Identification of fungal pathogens occurring in eucalypt and pine plantations in Zambia by comparing DNA sequences
D. CHUNGU1,2*, A. MUIMBA-KANKOLONGO2, M. J. WINGFIELD1 and J. ROUX1
1 Department of Microbiology and Plant Pathology, Forestry and Agricultural Biotechnology Institute (FABI), University of Pretoria, Pretoria 0002, South Africa
2 Department of Forest Resources Management, School of Natural Resources, Copperbelt University, PO Box 21692, Kitwe, Zambia
*Corresponding author. E-mail: email@example.com
Commercial forestry plantations in Zambia were initiated during the 1960s. Since then, very little attention has been given to diseases that impact negatively on the production of these plantations. Recent field surveys have highlighted the occurrence and impact of several diseases. This study was undertaken to determine, to species level, the identity of fungal pathogens associated with diseases of eucalypt and pine plantations in the country. Fungal morphology and DNA sequence data of the internal transcribed spacer (ITS) and β-tubulin gene regions were used to characterize isolates.

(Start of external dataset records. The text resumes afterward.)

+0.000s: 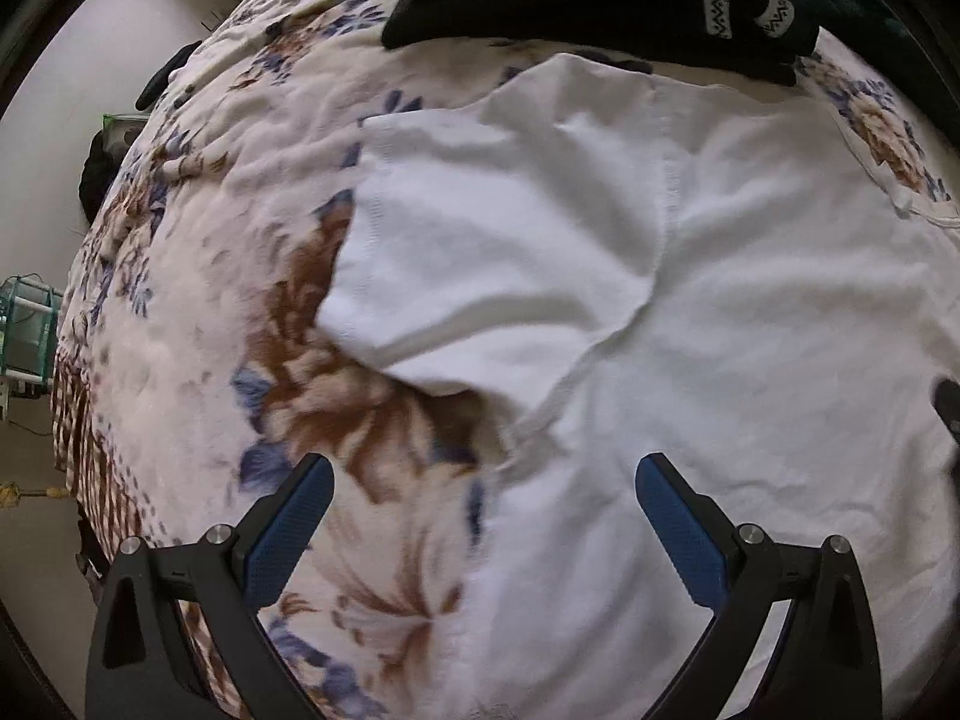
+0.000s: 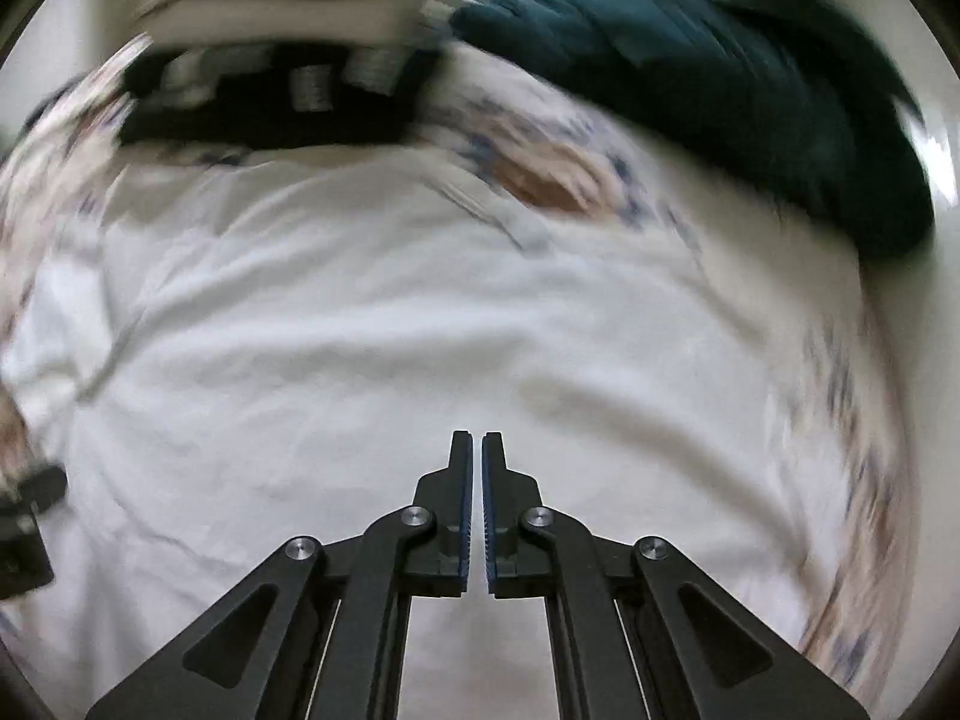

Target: Fold small clothes

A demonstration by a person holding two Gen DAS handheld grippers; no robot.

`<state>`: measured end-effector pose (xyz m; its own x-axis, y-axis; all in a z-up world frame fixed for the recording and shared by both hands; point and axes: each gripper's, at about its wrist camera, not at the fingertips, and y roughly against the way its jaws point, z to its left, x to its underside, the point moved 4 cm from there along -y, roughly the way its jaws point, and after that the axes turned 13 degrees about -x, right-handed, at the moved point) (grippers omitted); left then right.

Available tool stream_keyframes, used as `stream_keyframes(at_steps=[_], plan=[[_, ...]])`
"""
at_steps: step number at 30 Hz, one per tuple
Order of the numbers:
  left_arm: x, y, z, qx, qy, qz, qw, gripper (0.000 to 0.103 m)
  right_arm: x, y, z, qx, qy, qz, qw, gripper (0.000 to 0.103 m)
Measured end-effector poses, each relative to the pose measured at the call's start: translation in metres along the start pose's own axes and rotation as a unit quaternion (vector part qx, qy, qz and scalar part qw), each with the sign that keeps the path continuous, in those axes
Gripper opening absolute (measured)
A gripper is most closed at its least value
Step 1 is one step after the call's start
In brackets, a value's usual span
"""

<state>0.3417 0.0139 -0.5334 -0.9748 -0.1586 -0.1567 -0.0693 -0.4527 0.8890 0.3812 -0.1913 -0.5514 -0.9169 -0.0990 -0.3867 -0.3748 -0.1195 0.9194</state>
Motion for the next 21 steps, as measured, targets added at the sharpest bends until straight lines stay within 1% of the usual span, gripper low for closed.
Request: stream_keyframes(at_steps=[1, 2, 3, 4, 5, 6, 7, 9, 10, 12, 14, 15, 16, 17, 18, 19, 20, 21], plan=[[0.001, 0.000, 0.004, -0.001, -0.001, -0.002, 1.0000, 0.103, 0.006, 0.007, -0.027, -0.027, -0.086, 0.012, 0.996, 0.012], [0.001, 0.000, 0.005, 0.001, -0.004, -0.004, 1.0000, 0.103, 0.011, 0.014, -0.052, -0.041, -0.156, 0.014, 0.987, 0.035], [-0.001, 0.000, 0.004, 0.002, -0.009, -0.008, 0.9999, 0.103, 0.019, 0.024, -0.083, -0.054, -0.235, 0.012, 0.970, 0.057], [0.000, 0.003, 0.001, 0.001, -0.012, -0.011, 0.9999, 0.103, 0.027, 0.034, -0.111, -0.060, -0.297, 0.000, 0.953, 0.060], [-0.001, 0.007, -0.005, 0.004, -0.018, -0.018, 0.9997, 0.103, 0.035, 0.048, -0.141, -0.050, -0.353, -0.021, 0.934, 0.060], [-0.001, 0.011, -0.009, 0.007, -0.021, -0.023, 0.9995, 0.103, 0.048, 0.065, -0.173, -0.023, -0.391, -0.043, 0.919, 0.060], [-0.003, 0.015, -0.013, 0.010, -0.024, -0.027, 0.9993, 0.103, 0.053, 0.077, -0.193, 0.007, -0.393, -0.051, 0.918, 0.060], [-0.008, 0.020, -0.024, 0.023, -0.031, -0.029, 0.9988, 0.103, 0.057, 0.087, -0.218, 0.057, -0.369, -0.050, 0.926, 0.060], [-0.009, 0.023, -0.032, 0.030, -0.035, -0.029, 0.9985, 0.103, 0.057, 0.088, -0.230, 0.056, -0.367, -0.055, 0.927, 0.060], [-0.010, 0.031, -0.049, 0.041, -0.045, -0.034, 0.9976, 0.103, 0.056, 0.079, -0.253, 0.042, -0.387, -0.053, 0.920, 0.060], [-0.011, 0.038, -0.061, 0.045, -0.054, -0.040, 0.9967, 0.103, 0.056, 0.058, -0.276, 0.033, -0.403, -0.030, 0.914, 0.060], [-0.012, 0.042, -0.066, 0.048, -0.056, -0.044, 0.9963, 0.103, 0.046, 0.048, -0.286, 0.027, -0.408, -0.024, 0.912, 0.059], [-0.012, 0.046, -0.071, 0.051, -0.058, -0.044, 0.9961, 0.103, 0.049, 0.039, -0.290, 0.017, -0.411, -0.015, 0.912, 0.052], [-0.012, 0.048, -0.075, 0.053, -0.059, -0.044, 0.9958, 0.103, 0.045, 0.036, -0.293, 0.011, -0.410, -0.021, 0.912, 0.025], [-0.013, 0.049, -0.077, 0.055, -0.060, -0.045, 0.9957, 0.103, 0.044, 0.037, -0.292, 0.008, -0.404, -0.030, 0.914, 0.010], [-0.013, 0.051, -0.079, 0.057, -0.061, -0.045, 0.9955, 0.103, 0.044, 0.040, -0.287, 0.014, -0.390, -0.037, 0.920, 0.010], [-0.013, 0.053, -0.081, 0.058, -0.062, -0.046, 0.9953, 0.103, 0.043, 0.045, -0.279, 0.015, -0.374, -0.051, 0.926, 0.006], [-0.013, 0.055, -0.082, 0.058, -0.063, -0.048, 0.9952, 0.103, 0.044, 0.052, -0.269, 0.017, -0.358, -0.064, 0.931, 0.006]])
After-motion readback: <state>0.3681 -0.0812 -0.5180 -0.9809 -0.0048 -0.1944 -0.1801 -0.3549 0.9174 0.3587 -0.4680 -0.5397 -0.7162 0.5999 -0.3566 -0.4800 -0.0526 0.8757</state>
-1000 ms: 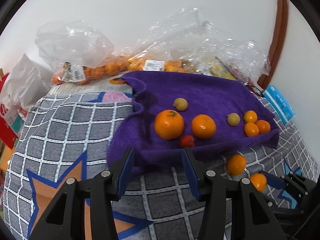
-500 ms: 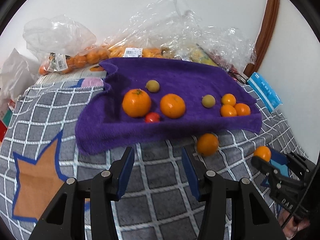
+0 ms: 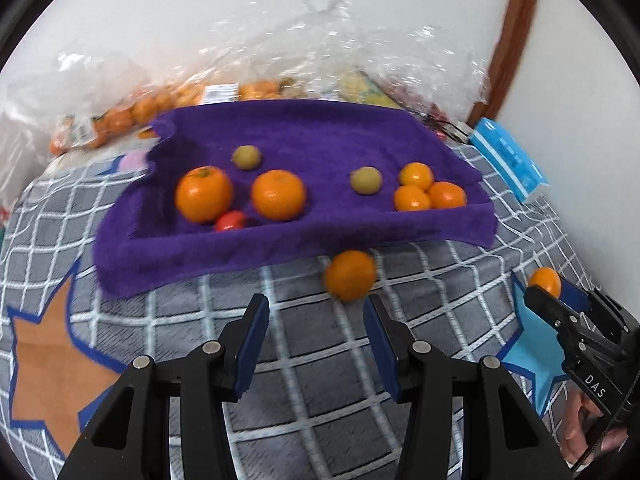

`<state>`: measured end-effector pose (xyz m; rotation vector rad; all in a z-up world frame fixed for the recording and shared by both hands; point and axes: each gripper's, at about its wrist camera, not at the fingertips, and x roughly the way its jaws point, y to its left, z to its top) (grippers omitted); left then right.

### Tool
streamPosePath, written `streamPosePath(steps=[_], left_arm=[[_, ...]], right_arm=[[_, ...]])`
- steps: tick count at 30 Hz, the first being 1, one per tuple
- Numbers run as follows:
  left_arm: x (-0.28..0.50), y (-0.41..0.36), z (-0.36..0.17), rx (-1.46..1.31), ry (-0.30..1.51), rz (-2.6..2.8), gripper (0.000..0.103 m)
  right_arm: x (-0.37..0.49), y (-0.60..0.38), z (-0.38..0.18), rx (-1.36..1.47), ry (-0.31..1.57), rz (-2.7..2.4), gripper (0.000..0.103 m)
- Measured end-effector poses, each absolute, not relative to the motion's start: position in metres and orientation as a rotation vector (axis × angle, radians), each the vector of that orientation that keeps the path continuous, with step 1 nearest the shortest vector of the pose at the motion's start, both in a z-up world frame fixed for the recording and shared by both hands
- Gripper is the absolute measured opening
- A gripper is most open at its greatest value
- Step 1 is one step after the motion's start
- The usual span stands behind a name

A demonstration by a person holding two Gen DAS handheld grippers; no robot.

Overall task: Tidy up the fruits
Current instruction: 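Close the right tool on an orange lying on the cover, then carry the orange with the right tool over the purple towel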

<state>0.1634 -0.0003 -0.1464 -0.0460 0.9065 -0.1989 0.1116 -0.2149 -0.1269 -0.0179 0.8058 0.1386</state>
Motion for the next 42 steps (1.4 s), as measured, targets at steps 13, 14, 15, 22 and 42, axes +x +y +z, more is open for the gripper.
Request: streamPosePath(steps=[13,14,15,22,42], left_arm=[[0.191,-0.025,-0.163,-0.034,0.932,-0.198,0.047],[0.192,-0.027,-0.164,-0.032,0.932,-0.199,0.047],[0.193,-0.029,-0.165,-0.030,0.930,-0.202,0.043],[0.177,-0.030,-0.157,0.011,0.883,-0.204,0.032],[0.124,0.047,-0.101,-0.084,0.832,-0.073,0.032]], right_arm=[[0.103,-0.234,-0.133,0.053,0.814,0.161,0.043],[0.103,-0.233,-0.134,0.050,0.816,0.160,0.043],[0.103,-0.233,-0.135,0.049,0.817,0.159,0.043],[0.100,-0.227,-0.132,0.047,0.817,0.159,0.043],[0.098,-0.203,-0.070,0.008,0.728,0.116,0.043]])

Eleven fungal species were identified of which Teratospheria zuluensis, causing Coniothyrium canker, and Lasiodiplodia theobromae, causing stem canker and die-back on Eucalyptus spp., were the most serious and prevalent. A serious post-emergence damping-off disease of Pinus oocarpa and Pinus kesiya seedlings in nurseries yielded Calonectria pauciramosum. This study, which provides the first detailed species level identification of plantation tree pathogens in Zambia, provides a foundation for future work to develop management strategies aimed at reducing the impact of plantation diseases in the country.